Global Warmageddon is upon us, and one thing is certain: kangaroo farts are definitely not to blame.
So say studies out of Australia, that reveal that any gas coming from down under the hopping pouched marsupials is nearly methane-free.
This means that one will never know the joy of lighting a kangaroo fart. On the other hand, it also means that roo toots do not contribute to the greenhouse effect in the same way that the methane-rich digestive emissions of cattle and sheep do.
According to leading experts in the field of animal farts, 14% of all the greenhouse gas emitted in Australia is in the form of “enteric methane” from cattle and sheep. In New Zealand, the silent butt deadly problem is even worse: 50% of greenhouse gases entering the atmosphere originate from the guts of domestic ruminants.
A number of solutions for the problem of ruminant methane are being explored. Some scientists propose trying to transfer the intestinal bacteria of kangaroos to cattle and sheep, a process that will no doubt take many, many grant renewals to reach completion.
Theoretically, the eco-friendly kangaroo gut bugs will cut greenhouse emissions from cattle and sheep, as they produce very little methane compared to the bacteria that ruminants have foolishly evolved without first consulting Al Gore.
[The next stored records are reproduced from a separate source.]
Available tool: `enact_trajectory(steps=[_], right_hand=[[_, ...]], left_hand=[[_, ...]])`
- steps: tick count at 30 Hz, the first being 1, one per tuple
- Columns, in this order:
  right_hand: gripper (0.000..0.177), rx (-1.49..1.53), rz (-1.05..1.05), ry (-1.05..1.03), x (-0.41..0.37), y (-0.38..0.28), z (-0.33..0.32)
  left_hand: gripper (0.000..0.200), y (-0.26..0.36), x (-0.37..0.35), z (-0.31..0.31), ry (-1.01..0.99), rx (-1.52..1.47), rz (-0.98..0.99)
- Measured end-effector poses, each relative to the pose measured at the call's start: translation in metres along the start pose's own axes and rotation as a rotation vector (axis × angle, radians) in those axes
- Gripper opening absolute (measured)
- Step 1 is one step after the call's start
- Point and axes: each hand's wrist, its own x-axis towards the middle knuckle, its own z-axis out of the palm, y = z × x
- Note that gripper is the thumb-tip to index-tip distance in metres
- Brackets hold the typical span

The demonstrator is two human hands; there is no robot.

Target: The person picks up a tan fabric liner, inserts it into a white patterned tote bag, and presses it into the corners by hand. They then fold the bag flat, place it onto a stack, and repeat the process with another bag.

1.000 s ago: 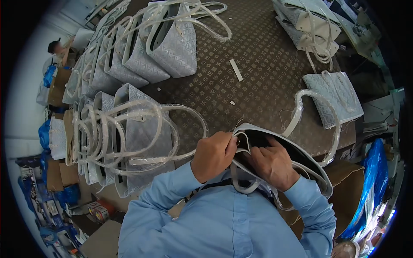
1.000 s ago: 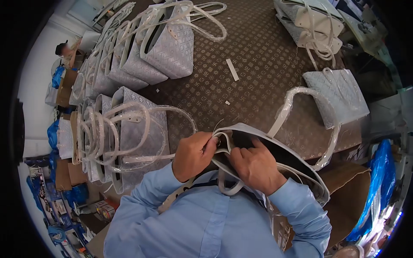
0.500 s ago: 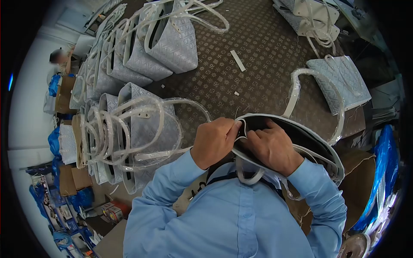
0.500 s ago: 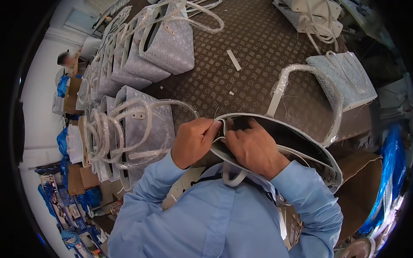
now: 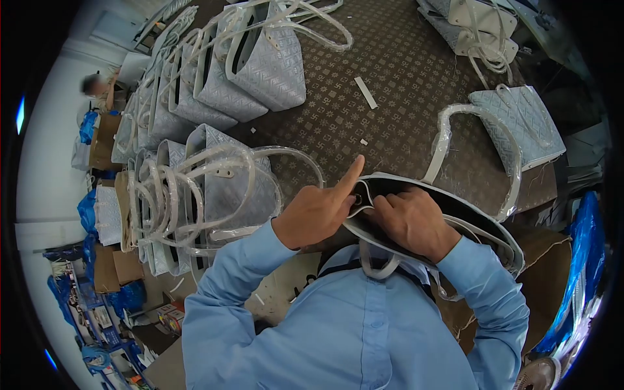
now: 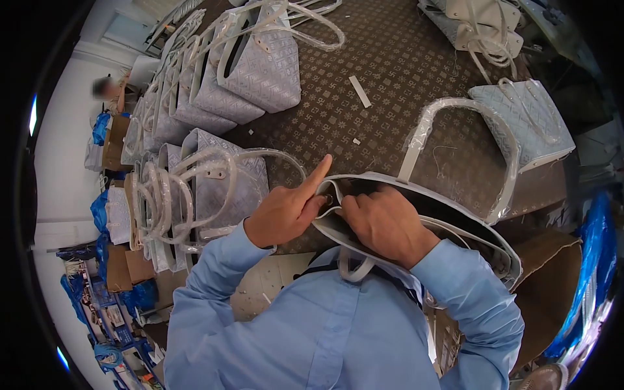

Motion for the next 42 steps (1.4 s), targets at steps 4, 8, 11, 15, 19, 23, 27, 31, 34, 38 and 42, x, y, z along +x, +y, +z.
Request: enact_trajectory(steps=[4,8,11,15,19,23,27,31,34,38,42], right_hand=[[0.022,-0.020,0.012,0.019,0.001,0.002,0.001],[0.029,0.120,0.159,-0.062,0.004,-0.001,-0.012],[0.058,0.172,0.298,-0.089,0.001,-0.018,-0.043],[0.085,0.203,0.306,0.422,-0.048,-0.039,-0.098],[0.068,0.354,0.394,1.306,-0.177,-0.027,-0.113],[0.062,0.457,0.880,1.080,-0.180,0.002,-0.073],[0.071,0.654,0.670,0.982,-0.142,0.032,-0.025],[0.068,0.788,0.733,0.874,-0.125,0.035,-0.031],[0.061,0.832,0.813,0.918,-0.125,0.035,-0.022],[0.051,0.951,0.796,1.049,-0.128,0.026,-0.014],[0.051,1.003,0.779,1.073,-0.135,0.025,-0.005]], left_hand=[[0.059,0.001,-0.002,-0.004,0.005,-0.109,-0.183],[0.039,-0.017,0.011,-0.001,0.098,0.070,-0.016],[0.027,0.007,0.014,-0.014,0.205,-0.047,-0.055],[0.027,0.019,0.006,-0.035,0.237,0.121,-0.192],[0.029,-0.056,-0.005,-0.042,0.118,0.238,-0.262],[0.029,-0.058,-0.008,-0.040,0.181,0.051,-0.435],[0.029,-0.049,-0.011,-0.052,0.172,0.482,-0.200],[0.026,0.030,0.025,-0.060,0.239,0.476,0.125],[0.018,0.075,0.074,-0.017,0.077,0.165,0.518],[0.016,0.090,0.118,0.055,-0.062,0.199,0.677],[0.022,0.105,0.134,0.082,-0.300,0.322,0.427]])
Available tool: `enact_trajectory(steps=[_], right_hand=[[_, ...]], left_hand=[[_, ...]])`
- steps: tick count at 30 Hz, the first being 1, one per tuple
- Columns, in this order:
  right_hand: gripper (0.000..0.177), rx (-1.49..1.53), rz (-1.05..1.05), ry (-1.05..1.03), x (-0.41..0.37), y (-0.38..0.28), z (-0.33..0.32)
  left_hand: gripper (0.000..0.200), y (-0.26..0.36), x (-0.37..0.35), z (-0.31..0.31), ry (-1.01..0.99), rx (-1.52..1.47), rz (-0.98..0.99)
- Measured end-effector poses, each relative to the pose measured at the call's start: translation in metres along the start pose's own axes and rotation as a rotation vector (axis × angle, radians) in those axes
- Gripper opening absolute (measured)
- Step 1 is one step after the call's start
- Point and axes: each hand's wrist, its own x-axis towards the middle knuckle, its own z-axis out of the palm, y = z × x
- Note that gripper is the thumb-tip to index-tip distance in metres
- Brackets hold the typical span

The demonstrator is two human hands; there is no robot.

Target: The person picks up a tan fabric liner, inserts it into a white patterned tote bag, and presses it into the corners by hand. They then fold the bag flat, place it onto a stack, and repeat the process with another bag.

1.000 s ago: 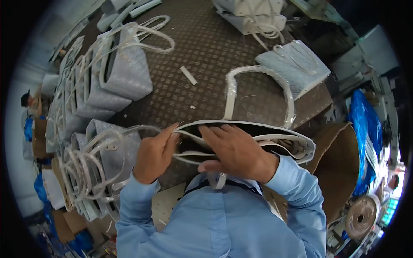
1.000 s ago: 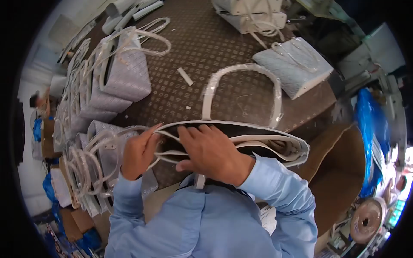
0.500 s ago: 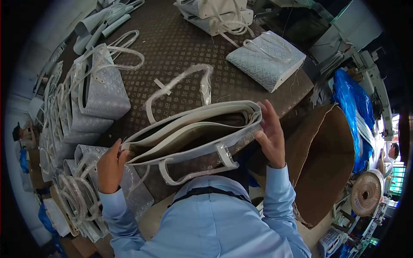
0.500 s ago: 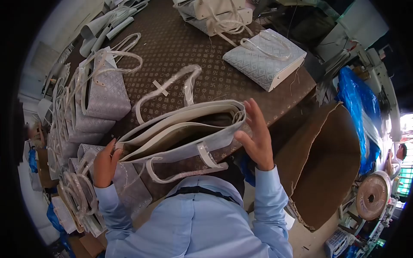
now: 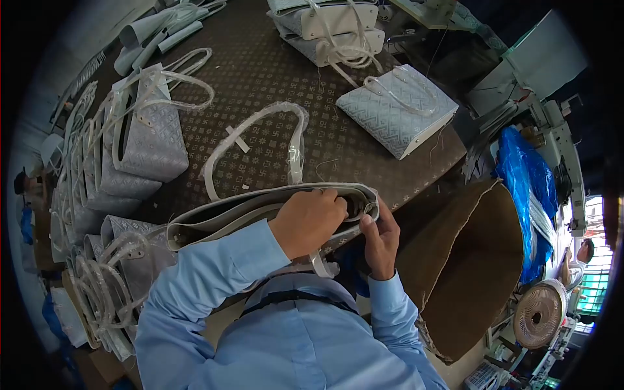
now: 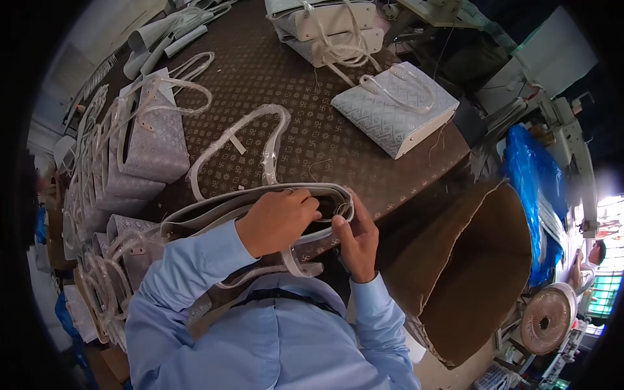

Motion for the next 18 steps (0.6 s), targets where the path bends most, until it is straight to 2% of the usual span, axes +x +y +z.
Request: enact_trajectory(steps=[1,3,4,6,7,9,10,12,16,18], right_hand=[[0.051,-0.020,-0.028,-0.016,0.001,0.003,-0.002],[0.052,0.000,-0.012,-0.020,0.001,0.007,-0.004],[0.053,0.012,-0.006,-0.019,0.001,0.009,-0.005],[0.054,0.012,-0.022,-0.033,0.000,0.012,-0.006],[0.055,0.013,-0.050,-0.042,0.000,0.013,-0.007],[0.056,0.019,-0.055,-0.069,0.000,0.013,-0.008],[0.057,0.030,-0.069,-0.074,0.001,0.013,-0.008],[0.058,0.024,-0.061,-0.076,0.002,0.013,-0.008],[0.058,0.006,-0.040,-0.095,0.006,0.007,-0.008],[0.058,0.013,-0.039,-0.109,0.006,0.011,-0.009]], left_hand=[[0.022,0.002,0.006,0.000,-0.005,-0.003,-0.009],[0.022,0.004,0.016,-0.002,-0.275,-0.210,-0.259],[0.022,0.000,0.022,0.002,-0.280,-0.217,-0.272],[0.024,-0.010,0.034,0.017,-0.507,-0.453,-0.275],[0.024,-0.011,0.033,0.025,-0.504,-0.467,-0.289],[0.027,-0.012,0.034,0.033,-0.256,-1.175,-0.386],[0.027,-0.009,0.032,0.034,-0.251,-1.178,-0.398],[0.029,0.000,0.029,0.034,-0.073,-1.404,-0.453],[0.027,-0.005,0.028,0.038,-0.098,-1.244,-0.400],[0.026,-0.003,0.028,0.042,-0.111,-1.178,-0.567]])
Instead of methane, the gut-engineered cows of the future will emit a pleasant blast of menthol at the end of each meal. Ok, I made that part up. But if you’re going to engineer a sweeter fart, why not go all the way? Let’s do this thing right and get the “Renuzit” people involved. Holsteins, now in cinamooooooooooooon!
Others propose a more direct solution: why not just dispense with cattle and sheep altogether, and eat kangaroos instead. The idea may offend some, but I believe it has a lot of potential.
Not only are kangaroos low in fat, free range, fresh smelling and efficient users of feed, but half the population has a little hot pocket built right in. Yes, many kangaroos come pre-stuffed with a tasty bit of “joey veal” right inside. Mmmmm, boneless — and milk-filled!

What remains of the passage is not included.